Pembe ya da mavi kuvvetler hazırlığa kalkışır. Çocuğun cinsiyeti, erkek ya da
kız fark etmez. Hemen akrabalar, çocuğun odasını yaparlar. Duvarlar boyanır,
pembedir ya da mavidir. Dikkat edin, odanın dizaynı Mickey Mouse ya da
Hollywood kahramanlarınca donanır. Çocuk doğdu kundağa yatırıldı, yatağı Mickey
Mouse, çocuk ağladı kafasını sağa çevirdi duvarda resim, masada oyuncaklar
Mickey Mouse, tavana bakınca avize Mickey Mouse, ağladı ağzına tıkıştırılan emzik
Mickey Mouse, kıyafetleri vb.
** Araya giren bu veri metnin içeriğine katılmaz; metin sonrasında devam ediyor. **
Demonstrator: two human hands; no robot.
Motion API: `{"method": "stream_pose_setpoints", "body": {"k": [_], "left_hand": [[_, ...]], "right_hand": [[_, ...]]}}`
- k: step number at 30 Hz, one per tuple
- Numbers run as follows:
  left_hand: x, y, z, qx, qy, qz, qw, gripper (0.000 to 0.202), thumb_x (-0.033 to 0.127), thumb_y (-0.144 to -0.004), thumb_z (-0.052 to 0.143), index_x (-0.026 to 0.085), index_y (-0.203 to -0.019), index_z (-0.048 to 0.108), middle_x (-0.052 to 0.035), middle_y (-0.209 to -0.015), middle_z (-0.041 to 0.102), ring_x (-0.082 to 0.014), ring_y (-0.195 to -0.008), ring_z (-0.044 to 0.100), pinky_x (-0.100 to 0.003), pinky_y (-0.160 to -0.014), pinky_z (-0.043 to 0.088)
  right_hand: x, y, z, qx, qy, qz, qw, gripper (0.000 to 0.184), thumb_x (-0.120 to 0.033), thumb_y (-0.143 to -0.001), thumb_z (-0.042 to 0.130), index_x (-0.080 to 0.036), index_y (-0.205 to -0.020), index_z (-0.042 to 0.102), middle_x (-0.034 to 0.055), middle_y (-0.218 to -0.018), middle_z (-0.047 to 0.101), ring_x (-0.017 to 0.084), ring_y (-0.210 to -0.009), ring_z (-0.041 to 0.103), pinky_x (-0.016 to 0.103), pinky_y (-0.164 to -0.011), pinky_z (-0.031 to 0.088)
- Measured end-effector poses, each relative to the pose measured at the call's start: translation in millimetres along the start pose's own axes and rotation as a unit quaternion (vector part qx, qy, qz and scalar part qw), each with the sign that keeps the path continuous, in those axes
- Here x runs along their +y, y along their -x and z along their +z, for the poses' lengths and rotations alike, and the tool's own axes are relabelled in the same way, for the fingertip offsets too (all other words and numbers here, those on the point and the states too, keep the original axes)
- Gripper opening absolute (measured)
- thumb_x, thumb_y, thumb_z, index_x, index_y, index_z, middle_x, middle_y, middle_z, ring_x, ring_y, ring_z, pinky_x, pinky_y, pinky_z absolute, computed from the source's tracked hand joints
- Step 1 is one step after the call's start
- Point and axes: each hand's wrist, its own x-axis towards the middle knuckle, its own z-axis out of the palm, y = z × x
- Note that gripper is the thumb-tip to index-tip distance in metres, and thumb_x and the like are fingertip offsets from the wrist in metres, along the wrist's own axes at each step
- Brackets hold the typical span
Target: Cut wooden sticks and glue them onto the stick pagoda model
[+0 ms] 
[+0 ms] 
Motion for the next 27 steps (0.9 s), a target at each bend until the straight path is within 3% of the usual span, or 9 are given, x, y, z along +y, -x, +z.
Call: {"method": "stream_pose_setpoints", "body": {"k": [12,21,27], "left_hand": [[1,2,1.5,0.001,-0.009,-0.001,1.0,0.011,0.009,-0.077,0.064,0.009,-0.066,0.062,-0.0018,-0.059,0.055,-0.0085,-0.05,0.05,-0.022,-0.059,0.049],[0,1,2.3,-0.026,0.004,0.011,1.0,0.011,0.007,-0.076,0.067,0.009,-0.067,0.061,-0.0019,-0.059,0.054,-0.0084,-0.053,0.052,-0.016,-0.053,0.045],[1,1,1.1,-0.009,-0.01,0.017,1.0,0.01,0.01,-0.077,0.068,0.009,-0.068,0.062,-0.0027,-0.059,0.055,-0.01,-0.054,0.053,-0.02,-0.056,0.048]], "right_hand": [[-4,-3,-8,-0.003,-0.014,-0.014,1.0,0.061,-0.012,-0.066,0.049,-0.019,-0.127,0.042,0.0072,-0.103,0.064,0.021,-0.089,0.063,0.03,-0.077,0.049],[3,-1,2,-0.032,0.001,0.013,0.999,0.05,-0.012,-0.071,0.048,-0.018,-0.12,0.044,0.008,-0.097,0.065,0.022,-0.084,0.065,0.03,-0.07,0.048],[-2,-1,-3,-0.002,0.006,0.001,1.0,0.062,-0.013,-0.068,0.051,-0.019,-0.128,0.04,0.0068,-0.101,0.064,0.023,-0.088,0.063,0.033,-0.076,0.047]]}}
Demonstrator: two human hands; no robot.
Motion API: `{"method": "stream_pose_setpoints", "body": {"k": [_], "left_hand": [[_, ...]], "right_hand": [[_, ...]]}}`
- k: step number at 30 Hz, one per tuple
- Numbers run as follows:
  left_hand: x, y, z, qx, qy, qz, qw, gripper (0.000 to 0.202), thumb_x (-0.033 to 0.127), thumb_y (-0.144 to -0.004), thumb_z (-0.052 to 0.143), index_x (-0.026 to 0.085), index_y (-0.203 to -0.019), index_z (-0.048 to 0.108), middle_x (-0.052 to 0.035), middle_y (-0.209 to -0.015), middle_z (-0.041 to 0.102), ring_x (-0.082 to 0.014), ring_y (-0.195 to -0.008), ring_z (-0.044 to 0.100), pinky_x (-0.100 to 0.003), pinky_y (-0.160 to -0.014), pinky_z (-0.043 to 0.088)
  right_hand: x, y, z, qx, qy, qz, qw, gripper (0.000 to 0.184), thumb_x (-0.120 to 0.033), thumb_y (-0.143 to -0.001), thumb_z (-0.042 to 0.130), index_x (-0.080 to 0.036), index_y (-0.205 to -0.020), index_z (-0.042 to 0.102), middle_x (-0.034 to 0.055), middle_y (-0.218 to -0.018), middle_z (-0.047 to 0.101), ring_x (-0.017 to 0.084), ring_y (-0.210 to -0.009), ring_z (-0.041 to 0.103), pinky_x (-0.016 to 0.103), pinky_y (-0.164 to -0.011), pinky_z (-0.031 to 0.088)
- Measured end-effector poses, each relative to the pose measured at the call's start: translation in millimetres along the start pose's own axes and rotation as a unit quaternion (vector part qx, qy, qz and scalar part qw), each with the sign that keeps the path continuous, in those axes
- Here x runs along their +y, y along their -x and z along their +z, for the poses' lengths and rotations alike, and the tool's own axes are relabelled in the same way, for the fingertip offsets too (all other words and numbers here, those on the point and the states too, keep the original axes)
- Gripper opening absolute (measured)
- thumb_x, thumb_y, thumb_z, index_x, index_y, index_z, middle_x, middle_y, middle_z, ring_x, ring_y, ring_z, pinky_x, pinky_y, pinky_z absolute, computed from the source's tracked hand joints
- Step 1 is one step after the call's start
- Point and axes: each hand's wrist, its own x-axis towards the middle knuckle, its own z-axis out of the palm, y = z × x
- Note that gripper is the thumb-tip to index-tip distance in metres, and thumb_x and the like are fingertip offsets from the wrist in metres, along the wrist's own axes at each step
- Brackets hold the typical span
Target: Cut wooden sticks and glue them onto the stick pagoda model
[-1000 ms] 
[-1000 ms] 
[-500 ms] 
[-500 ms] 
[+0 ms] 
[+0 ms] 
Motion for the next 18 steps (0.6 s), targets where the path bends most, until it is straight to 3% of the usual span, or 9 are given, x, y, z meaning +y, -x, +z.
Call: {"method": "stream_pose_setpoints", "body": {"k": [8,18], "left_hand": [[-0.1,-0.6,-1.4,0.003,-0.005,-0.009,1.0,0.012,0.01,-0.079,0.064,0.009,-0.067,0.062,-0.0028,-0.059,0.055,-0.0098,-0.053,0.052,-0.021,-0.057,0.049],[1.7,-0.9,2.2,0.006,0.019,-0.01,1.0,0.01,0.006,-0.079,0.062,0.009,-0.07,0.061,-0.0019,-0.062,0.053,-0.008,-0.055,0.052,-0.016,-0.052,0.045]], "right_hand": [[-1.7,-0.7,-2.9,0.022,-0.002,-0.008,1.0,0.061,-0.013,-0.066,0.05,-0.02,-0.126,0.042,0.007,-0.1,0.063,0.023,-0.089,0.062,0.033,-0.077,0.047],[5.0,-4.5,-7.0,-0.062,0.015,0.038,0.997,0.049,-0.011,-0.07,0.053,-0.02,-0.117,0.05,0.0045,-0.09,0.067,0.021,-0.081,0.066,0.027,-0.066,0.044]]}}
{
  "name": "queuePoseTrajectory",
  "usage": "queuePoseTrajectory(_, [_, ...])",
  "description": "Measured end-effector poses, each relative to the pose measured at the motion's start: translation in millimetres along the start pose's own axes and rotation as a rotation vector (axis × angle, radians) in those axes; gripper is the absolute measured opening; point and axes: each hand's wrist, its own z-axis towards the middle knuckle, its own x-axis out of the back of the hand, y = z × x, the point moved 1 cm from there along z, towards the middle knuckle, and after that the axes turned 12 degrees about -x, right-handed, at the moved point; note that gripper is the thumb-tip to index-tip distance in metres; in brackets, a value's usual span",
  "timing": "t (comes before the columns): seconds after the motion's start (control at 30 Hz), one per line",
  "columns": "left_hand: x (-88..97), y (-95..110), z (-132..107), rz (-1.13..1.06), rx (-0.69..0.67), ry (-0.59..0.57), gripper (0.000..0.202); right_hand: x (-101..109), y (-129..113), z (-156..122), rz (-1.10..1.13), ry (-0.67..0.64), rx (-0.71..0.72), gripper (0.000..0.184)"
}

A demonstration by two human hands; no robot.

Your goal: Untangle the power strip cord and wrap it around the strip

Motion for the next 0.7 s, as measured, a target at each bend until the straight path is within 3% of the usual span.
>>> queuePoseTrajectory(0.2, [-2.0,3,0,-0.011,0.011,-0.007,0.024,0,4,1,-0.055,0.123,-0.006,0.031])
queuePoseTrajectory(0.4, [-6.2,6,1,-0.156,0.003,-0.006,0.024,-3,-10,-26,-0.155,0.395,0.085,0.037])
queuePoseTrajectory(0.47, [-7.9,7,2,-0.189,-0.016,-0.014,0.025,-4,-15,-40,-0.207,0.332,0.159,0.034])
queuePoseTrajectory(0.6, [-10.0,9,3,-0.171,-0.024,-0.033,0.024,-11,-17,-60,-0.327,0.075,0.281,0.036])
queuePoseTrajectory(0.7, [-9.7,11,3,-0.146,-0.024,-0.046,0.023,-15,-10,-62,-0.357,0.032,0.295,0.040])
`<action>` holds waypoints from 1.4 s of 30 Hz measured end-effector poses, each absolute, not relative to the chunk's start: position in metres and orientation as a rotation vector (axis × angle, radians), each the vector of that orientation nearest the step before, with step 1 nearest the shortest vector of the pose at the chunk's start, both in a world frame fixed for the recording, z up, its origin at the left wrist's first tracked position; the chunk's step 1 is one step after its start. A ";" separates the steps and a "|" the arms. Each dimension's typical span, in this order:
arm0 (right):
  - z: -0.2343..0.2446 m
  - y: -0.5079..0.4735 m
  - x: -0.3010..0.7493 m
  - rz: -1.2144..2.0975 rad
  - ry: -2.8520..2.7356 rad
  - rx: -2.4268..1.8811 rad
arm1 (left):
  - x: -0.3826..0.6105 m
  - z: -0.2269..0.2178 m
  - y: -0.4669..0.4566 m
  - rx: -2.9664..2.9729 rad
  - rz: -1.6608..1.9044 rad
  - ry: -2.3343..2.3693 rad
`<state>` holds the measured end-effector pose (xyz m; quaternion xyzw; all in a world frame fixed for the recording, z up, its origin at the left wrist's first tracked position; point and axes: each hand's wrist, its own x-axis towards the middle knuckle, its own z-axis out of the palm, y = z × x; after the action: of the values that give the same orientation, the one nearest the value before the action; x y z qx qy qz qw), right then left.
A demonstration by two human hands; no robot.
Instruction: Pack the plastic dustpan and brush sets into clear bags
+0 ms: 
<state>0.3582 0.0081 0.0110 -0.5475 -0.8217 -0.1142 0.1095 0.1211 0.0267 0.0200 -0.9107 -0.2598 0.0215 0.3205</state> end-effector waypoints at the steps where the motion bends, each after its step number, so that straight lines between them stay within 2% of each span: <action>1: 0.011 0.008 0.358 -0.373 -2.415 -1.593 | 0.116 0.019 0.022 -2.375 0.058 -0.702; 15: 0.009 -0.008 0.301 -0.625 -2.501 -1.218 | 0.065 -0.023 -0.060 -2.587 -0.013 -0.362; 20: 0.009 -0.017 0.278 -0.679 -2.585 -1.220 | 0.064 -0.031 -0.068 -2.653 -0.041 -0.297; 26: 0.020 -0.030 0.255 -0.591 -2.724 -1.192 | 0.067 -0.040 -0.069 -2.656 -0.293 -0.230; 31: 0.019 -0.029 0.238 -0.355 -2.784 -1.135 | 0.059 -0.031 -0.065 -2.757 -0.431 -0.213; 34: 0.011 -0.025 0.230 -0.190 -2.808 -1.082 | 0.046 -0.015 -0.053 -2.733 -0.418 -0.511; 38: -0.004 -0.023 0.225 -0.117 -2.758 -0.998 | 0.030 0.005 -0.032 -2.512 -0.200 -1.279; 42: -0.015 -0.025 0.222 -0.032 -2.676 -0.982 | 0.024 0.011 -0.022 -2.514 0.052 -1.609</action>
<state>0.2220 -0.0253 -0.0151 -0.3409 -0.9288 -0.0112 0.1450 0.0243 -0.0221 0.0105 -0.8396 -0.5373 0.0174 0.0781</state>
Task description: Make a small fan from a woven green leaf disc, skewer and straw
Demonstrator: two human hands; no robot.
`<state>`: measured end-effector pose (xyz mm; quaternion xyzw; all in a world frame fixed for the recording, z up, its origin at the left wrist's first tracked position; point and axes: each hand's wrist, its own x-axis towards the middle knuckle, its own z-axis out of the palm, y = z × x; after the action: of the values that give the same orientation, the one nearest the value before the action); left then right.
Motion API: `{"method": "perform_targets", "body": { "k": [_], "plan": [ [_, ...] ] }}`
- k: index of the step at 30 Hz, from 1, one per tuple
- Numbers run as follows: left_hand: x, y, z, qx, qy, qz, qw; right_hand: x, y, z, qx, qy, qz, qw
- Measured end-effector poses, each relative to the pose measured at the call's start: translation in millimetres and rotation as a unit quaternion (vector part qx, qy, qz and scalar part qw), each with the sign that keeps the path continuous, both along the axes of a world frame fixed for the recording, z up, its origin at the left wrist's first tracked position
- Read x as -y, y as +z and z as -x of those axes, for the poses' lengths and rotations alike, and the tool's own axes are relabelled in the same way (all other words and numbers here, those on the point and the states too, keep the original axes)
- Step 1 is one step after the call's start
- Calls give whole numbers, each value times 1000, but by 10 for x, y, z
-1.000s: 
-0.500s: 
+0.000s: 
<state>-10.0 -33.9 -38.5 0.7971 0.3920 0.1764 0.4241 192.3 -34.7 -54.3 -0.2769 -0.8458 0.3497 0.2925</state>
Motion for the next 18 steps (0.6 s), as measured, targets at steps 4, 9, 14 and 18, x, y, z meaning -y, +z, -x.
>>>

Mickey Mouse. Mickey Mouse bir fare ve bu farede
bizi kemiriyor ama kimse bunun farkında değil. Hem de bunu paracıklarımızla
yapıyoruz.
HeroTürk sadece çocuk kitlesine mi hitap ediyor?
Hayır, ülkemizde lise
üniversite 25 milyon öğrenci kesimi var. Yani 20 milyon civarında ilk okul,
orta okul, lise, lisans, yüksek lisans, öğrenci vb. yaklaşık 25 milyon öğrenci
kesimi olan bir ülkeyiz. Ama dikkat edin bu ülkede okuma alışkanlığı %3. Yani 2
milyon 400 kişi, bu dünya anket uygulamasıyla da örtüşüyor hemen hemen. 2
milyon 400 kişi kitap okuma alışkanlığı içerisinde. Kitap okumuyorsa bir
şeylerin canına okuyor demektir. Martaval okuyacak demektir, partal okuyacak
demektir. Dolayısıyla eğitimin millileşmesi lazım, müfredatın kesinlikle
değişmesi lazım. Laboratuvar hayatımıza girmesi lazım.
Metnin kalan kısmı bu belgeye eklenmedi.